Je ne suis pas un électeur de ce Monsieur, mais je suis à 110% d'accord avec lui sur ce coup là. C'était déjà affreux en 2002, mais là c'est à vomir. Sous prétexte de nous informer, on nous vole le vrai débat. Si les sondeurs ni les médias ne sont capables de se raisonner, il ne restera que l'interdiction pure et simple... (pas seulement de publier des sondages, mais aussi d'en faire...)
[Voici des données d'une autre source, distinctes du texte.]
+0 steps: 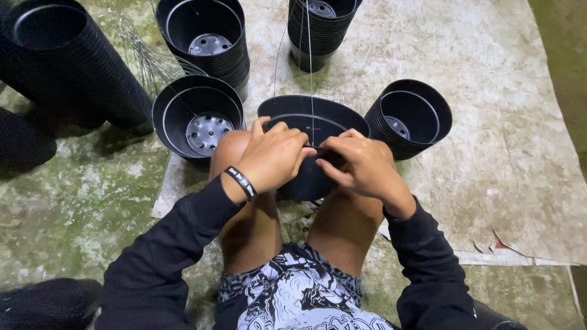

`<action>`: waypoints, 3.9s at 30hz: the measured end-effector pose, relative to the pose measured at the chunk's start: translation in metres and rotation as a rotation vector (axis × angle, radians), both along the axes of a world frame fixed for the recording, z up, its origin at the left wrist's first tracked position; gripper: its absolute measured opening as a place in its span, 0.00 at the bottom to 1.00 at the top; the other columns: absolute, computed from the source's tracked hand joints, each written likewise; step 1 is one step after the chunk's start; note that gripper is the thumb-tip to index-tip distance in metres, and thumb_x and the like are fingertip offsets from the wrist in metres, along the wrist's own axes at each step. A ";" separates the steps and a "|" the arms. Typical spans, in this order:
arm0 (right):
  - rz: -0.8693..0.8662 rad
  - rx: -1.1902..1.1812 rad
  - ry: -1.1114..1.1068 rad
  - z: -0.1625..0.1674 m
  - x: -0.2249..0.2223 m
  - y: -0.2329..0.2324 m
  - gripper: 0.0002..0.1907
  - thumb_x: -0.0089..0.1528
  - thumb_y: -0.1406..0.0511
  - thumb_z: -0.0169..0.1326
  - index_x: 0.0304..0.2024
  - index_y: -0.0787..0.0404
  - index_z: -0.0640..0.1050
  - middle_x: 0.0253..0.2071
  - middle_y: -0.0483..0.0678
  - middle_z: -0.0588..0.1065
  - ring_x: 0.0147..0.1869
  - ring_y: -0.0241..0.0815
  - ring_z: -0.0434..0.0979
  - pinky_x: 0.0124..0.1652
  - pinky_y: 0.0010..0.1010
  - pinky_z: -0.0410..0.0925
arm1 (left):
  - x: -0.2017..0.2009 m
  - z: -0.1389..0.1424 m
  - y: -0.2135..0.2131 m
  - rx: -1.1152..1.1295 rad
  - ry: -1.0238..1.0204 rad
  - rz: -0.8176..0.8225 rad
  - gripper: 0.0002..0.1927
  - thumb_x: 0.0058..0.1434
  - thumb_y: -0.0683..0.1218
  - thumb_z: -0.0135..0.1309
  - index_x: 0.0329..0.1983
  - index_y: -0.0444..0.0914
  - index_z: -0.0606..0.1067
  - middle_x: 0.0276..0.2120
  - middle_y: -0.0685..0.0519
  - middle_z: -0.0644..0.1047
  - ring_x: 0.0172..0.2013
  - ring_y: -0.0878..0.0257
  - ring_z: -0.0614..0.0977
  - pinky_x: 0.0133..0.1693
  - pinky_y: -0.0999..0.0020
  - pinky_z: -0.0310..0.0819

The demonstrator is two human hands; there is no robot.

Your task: The person sits on the floor and assembles wire hangers into black plastic planters. They cut wire with pliers, bend it into a loop, and insert the ends into holes in the planter base, then secure the wire by bending it inside the pot.

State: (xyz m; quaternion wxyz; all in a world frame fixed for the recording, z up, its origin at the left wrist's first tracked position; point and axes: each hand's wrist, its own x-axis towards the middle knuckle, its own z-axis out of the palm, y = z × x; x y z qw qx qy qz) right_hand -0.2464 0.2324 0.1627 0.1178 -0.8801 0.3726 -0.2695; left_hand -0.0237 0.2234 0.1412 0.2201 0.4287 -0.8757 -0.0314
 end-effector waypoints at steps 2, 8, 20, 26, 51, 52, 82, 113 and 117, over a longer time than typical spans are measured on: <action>0.009 -0.004 -0.011 -0.002 -0.001 0.000 0.12 0.57 0.64 0.65 0.41 0.61 0.81 0.33 0.51 0.79 0.42 0.50 0.78 0.38 0.35 0.70 | -0.001 -0.006 -0.002 0.080 -0.002 -0.004 0.12 0.66 0.52 0.53 0.32 0.40 0.77 0.34 0.54 0.80 0.44 0.54 0.78 0.56 0.34 0.55; 0.092 -0.015 -0.075 -0.008 -0.004 -0.005 0.11 0.58 0.66 0.65 0.42 0.63 0.80 0.33 0.51 0.78 0.41 0.49 0.77 0.46 0.35 0.69 | -0.004 -0.018 -0.011 0.168 0.089 -0.041 0.08 0.65 0.48 0.53 0.36 0.39 0.79 0.34 0.51 0.80 0.46 0.55 0.78 0.58 0.32 0.52; 0.011 -0.089 -0.048 -0.003 -0.005 0.001 0.11 0.57 0.64 0.65 0.41 0.58 0.81 0.32 0.47 0.78 0.40 0.47 0.77 0.37 0.33 0.69 | -0.011 -0.015 0.002 0.156 0.472 -0.040 0.04 0.62 0.46 0.59 0.35 0.40 0.78 0.34 0.56 0.79 0.45 0.59 0.78 0.59 0.49 0.51; 0.051 0.074 -0.156 0.014 -0.005 0.000 0.12 0.60 0.63 0.63 0.43 0.62 0.80 0.35 0.50 0.78 0.41 0.43 0.80 0.36 0.28 0.70 | -0.011 -0.010 0.008 0.147 0.481 -0.055 0.04 0.62 0.45 0.59 0.36 0.40 0.78 0.33 0.57 0.79 0.45 0.59 0.78 0.58 0.51 0.53; 0.287 0.586 -0.614 -0.001 -0.004 -0.034 0.06 0.70 0.72 0.51 0.40 0.70 0.77 0.40 0.47 0.75 0.44 0.33 0.75 0.47 0.25 0.69 | 0.003 -0.001 -0.005 0.311 0.573 -0.121 0.08 0.57 0.48 0.64 0.38 0.43 0.80 0.35 0.58 0.83 0.42 0.64 0.80 0.52 0.63 0.56; 0.284 0.578 -0.613 -0.002 -0.004 -0.032 0.06 0.69 0.72 0.51 0.40 0.70 0.77 0.40 0.47 0.75 0.44 0.33 0.75 0.46 0.25 0.68 | 0.003 -0.001 -0.003 0.324 0.584 -0.129 0.07 0.58 0.48 0.64 0.38 0.43 0.80 0.35 0.59 0.82 0.42 0.65 0.80 0.53 0.63 0.56; 0.007 0.085 -0.531 -0.004 0.025 0.015 0.05 0.62 0.78 0.57 0.38 0.68 0.75 0.38 0.52 0.76 0.41 0.42 0.78 0.42 0.27 0.69 | 0.010 -0.017 -0.004 0.174 0.639 -0.220 0.06 0.60 0.46 0.64 0.40 0.44 0.80 0.39 0.61 0.81 0.48 0.65 0.79 0.59 0.59 0.51; 0.141 0.016 -0.553 -0.026 0.013 0.013 0.07 0.60 0.79 0.58 0.37 0.67 0.75 0.39 0.51 0.75 0.46 0.44 0.77 0.49 0.30 0.68 | 0.019 0.007 -0.006 0.384 0.574 -0.314 0.10 0.64 0.49 0.59 0.38 0.38 0.82 0.31 0.50 0.83 0.32 0.62 0.86 0.38 0.69 0.76; 0.117 -0.013 -0.500 -0.027 0.010 0.016 0.07 0.60 0.78 0.59 0.38 0.67 0.76 0.40 0.51 0.76 0.46 0.44 0.77 0.49 0.30 0.67 | 0.018 0.015 -0.012 0.536 0.451 -0.273 0.12 0.61 0.51 0.60 0.38 0.38 0.83 0.28 0.49 0.84 0.29 0.61 0.85 0.35 0.68 0.77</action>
J'en profite aussi pour revenir sur le mini-scandale de la publication des résultats partiels avant 20H. Mon avis à moi que j'ai, c'est que la majorité des électeurs s'en fout royalement. Et pour la minorité que ça intéresse, c'était déjà possible en 2002 en consultant la presse étrangère sur Internet. Tant que cette information n'est pas rabâchée à nos oreilles à la télé ou à la radio, je ne vois pas le danger d'influencer le résultat. Et même si cette influence était réelle, elle serait en tout cas plusieurs millions de fois moins sensible que celle obtenue par le matraquage de centaines de sondages aux résultats incohérents et contradictoires...

Mais je reste convaincu qu'il faut (faire) respecter la loi. Parce que si des sites se mettent à diffuser les résultats partiels, alors les télés et radio se feront un plaisir de relayer l'information (pas forcément cette fois-ci, mais la brèche sera ouverte).